### What the task asks
Would you reproduce the entries exactly, including every line?

### Input
□ □ □

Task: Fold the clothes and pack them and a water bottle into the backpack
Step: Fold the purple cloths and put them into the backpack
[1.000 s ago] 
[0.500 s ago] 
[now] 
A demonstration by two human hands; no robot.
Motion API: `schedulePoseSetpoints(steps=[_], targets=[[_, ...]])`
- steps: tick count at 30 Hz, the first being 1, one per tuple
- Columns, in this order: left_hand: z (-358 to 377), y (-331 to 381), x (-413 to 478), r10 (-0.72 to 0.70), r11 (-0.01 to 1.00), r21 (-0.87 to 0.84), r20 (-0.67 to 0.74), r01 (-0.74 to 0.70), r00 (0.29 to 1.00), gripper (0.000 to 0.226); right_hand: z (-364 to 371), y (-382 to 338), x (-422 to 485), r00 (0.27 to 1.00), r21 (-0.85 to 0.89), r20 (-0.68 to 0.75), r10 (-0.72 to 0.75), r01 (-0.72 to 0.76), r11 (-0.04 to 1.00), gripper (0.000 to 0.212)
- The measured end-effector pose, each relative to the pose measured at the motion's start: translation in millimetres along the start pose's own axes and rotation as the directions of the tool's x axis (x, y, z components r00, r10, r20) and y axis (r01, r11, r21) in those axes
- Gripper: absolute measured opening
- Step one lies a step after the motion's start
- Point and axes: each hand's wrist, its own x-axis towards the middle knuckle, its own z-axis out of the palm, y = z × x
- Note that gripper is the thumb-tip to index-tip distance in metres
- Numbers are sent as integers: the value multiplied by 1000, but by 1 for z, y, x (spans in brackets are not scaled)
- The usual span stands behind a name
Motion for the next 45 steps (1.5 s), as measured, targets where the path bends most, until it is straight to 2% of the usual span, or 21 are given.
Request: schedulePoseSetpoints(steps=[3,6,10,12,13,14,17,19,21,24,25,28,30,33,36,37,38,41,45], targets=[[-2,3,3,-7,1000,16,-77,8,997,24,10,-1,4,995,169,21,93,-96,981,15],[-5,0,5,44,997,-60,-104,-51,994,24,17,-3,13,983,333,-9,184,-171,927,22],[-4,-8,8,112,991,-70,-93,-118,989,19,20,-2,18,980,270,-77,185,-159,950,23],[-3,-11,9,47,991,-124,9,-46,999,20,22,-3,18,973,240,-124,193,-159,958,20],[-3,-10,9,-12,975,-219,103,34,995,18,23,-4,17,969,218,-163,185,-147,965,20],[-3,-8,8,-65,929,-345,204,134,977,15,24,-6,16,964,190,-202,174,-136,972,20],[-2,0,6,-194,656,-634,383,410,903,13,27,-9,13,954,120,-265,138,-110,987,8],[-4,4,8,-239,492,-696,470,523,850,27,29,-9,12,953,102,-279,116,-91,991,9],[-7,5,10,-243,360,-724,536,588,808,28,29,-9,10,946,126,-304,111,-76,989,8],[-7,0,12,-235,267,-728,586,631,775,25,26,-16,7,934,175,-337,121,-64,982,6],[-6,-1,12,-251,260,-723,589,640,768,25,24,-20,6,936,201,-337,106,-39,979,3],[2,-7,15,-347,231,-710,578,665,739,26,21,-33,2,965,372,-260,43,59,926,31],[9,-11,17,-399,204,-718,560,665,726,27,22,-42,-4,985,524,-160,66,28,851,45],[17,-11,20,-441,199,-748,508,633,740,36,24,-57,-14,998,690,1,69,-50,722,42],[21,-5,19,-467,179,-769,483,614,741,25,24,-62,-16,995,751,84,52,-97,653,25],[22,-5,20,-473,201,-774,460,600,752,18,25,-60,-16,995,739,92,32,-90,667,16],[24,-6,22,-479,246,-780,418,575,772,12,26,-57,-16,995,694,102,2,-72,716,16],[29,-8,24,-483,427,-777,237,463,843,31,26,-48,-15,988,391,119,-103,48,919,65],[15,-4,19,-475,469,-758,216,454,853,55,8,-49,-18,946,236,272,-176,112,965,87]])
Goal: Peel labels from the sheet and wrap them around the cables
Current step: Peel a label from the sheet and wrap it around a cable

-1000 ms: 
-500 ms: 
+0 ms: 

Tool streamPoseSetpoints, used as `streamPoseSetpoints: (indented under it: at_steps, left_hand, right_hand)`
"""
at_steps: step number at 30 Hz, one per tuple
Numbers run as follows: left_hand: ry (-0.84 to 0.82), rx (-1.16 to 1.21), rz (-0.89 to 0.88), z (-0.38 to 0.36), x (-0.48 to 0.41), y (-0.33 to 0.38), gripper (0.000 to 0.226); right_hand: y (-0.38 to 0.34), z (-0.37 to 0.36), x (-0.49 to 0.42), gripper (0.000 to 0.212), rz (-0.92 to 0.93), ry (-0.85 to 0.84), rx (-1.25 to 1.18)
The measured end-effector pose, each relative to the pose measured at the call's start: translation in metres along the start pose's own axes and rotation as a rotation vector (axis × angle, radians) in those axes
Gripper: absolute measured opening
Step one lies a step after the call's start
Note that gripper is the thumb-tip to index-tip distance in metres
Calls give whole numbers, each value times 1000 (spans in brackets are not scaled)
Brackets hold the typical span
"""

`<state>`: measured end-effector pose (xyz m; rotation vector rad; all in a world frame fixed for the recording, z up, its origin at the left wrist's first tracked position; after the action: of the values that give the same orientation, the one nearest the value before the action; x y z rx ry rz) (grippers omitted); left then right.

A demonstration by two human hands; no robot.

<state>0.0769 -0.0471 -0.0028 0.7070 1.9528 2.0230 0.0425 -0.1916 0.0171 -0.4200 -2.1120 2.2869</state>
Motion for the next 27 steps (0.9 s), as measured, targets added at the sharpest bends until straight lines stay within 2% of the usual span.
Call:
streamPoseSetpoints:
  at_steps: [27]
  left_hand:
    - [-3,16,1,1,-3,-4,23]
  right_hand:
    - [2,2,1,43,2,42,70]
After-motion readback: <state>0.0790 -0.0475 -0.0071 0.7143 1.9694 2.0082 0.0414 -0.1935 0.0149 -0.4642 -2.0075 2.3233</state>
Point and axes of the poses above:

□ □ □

### Exercise result
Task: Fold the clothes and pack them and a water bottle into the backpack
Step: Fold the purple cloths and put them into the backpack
[1.000 s ago] 
[0.500 s ago] 
[now] 
A demonstration by two human hands; no robot.
Motion API: `schedulePoseSetpoints(steps=[_], targets=[[_, ...]])`
- steps: tick count at 30 Hz, the first being 1, one per tuple
- Columns, in this order: left_hand: z (-358 to 377), y (-331 to 381), x (-413 to 478), r10 (-0.72 to 0.70), r11 (-0.01 to 1.00), r21 (-0.87 to 0.84), r20 (-0.67 to 0.74), r01 (-0.74 to 0.70), r00 (0.29 to 1.00), gripper (0.000 to 0.226); right_hand: z (-364 to 371), y (-382 to 338), x (-422 to 485), r00 (0.27 to 1.00), r21 (-0.85 to 0.89), r20 (-0.68 to 0.75), r10 (-0.72 to 0.75), r01 (-0.72 to 0.76), r11 (-0.04 to 1.00), gripper (0.000 to 0.212)
- The measured end-effector pose, each relative to the pose measured at the motion's start: translation in millimetres along the start pose's own axes and rotation as the directions of the tool's x axis (x, y, z components r00, r10, r20) and y axis (r01, r11, r21) in those axes
- Gripper: absolute measured opening
- Step one lies a step after the motion's start
- Point and axes: each hand's wrist, its own x-axis towards the middle knuckle, its own z-axis out of the palm, y = z × x
- Note that gripper is the thumb-tip to index-tip distance in metres
- Numbers are sent as integers: the value multiplied by 1000, but by 1 for z, y, x (spans in brackets are not scaled)
- The usual span stands behind a name
Motion for the next 45 steps (1.5 s), as measured, targets where the path bends most, until it is straight to 2% of the usual span, or 21 are given.
Request: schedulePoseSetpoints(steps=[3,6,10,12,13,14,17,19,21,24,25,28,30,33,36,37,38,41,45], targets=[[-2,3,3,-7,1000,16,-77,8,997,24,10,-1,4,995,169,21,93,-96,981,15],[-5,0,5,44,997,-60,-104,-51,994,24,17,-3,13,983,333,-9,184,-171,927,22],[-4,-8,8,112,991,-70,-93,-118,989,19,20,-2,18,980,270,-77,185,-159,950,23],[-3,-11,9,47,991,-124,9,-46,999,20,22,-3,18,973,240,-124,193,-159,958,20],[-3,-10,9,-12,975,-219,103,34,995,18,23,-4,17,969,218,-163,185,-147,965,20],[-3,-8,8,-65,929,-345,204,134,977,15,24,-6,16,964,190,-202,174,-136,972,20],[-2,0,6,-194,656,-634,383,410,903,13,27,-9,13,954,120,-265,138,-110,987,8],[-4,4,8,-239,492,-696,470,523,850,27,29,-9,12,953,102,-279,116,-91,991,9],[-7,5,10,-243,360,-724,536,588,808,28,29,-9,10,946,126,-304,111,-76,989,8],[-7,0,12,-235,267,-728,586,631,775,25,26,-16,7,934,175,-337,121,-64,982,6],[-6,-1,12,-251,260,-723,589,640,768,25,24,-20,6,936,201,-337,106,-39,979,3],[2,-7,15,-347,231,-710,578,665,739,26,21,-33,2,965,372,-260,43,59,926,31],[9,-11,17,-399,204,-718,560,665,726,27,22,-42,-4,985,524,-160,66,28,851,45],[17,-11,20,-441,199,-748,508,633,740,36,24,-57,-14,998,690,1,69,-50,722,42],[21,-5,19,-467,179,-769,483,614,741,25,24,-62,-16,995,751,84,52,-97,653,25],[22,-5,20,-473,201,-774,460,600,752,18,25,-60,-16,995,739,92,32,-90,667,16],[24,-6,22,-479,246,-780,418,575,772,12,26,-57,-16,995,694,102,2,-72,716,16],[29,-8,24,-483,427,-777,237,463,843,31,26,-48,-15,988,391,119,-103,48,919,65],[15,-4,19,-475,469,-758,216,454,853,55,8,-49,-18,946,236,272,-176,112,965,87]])
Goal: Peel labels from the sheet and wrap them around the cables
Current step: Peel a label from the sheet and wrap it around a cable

-1000 ms: 
-500 ms: 
+0 ms: 

Tool streamPoseSetpoints, used as `streamPoseSetpoints: (indented under it: at_steps, left_hand, right_hand)`
"""
at_steps: step number at 30 Hz, one per tuple
Numbers run as follows: left_hand: ry (-0.84 to 0.82), rx (-1.16 to 1.21), rz (-0.89 to 0.88), z (-0.38 to 0.36), x (-0.48 to 0.41), y (-0.33 to 0.38), gripper (0.000 to 0.226); right_hand: y (-0.38 to 0.34), z (-0.37 to 0.36), x (-0.49 to 0.42), gripper (0.000 to 0.212), rz (-0.92 to 0.93), ry (-0.85 to 0.84), rx (-1.25 to 1.18)
The measured end-effector pose, each relative to the pose measured at the call's start: translation in metres along the start pose's own axes and rotation as a rotation vector (axis × angle, radians) in those axes
Gripper: absolute measured opening
Step one lies a step after the call's start
Note that gripper is the thumb-tip to index-tip distance in metres
Calls give whole numbers, each value times 1000 (spans in brackets are not scaled)
Brackets hold the typical span
"""

`<state>`: measured end-effector pose (xyz m; rotation vector rad; all in a world frame fixed for the recording, z up, its origin at the left wrist's first tracked position; after the action: of the values that give the same orientation, the one nearest the value before the action; x y z rx ry rz) (grippers omitted); left then right.

A demonstration by two human hands; no robot.

<state>0.0769 -0.0471 -0.0028 0.7070 1.9528 2.0230 0.0425 -0.1916 0.0171 -0.4200 -2.1120 2.2869</state>
Motion for the next 27 steps (0.9 s), as measured, targets added at the sharpest bends until straight lines stay within 2% of the usual span.
Call:
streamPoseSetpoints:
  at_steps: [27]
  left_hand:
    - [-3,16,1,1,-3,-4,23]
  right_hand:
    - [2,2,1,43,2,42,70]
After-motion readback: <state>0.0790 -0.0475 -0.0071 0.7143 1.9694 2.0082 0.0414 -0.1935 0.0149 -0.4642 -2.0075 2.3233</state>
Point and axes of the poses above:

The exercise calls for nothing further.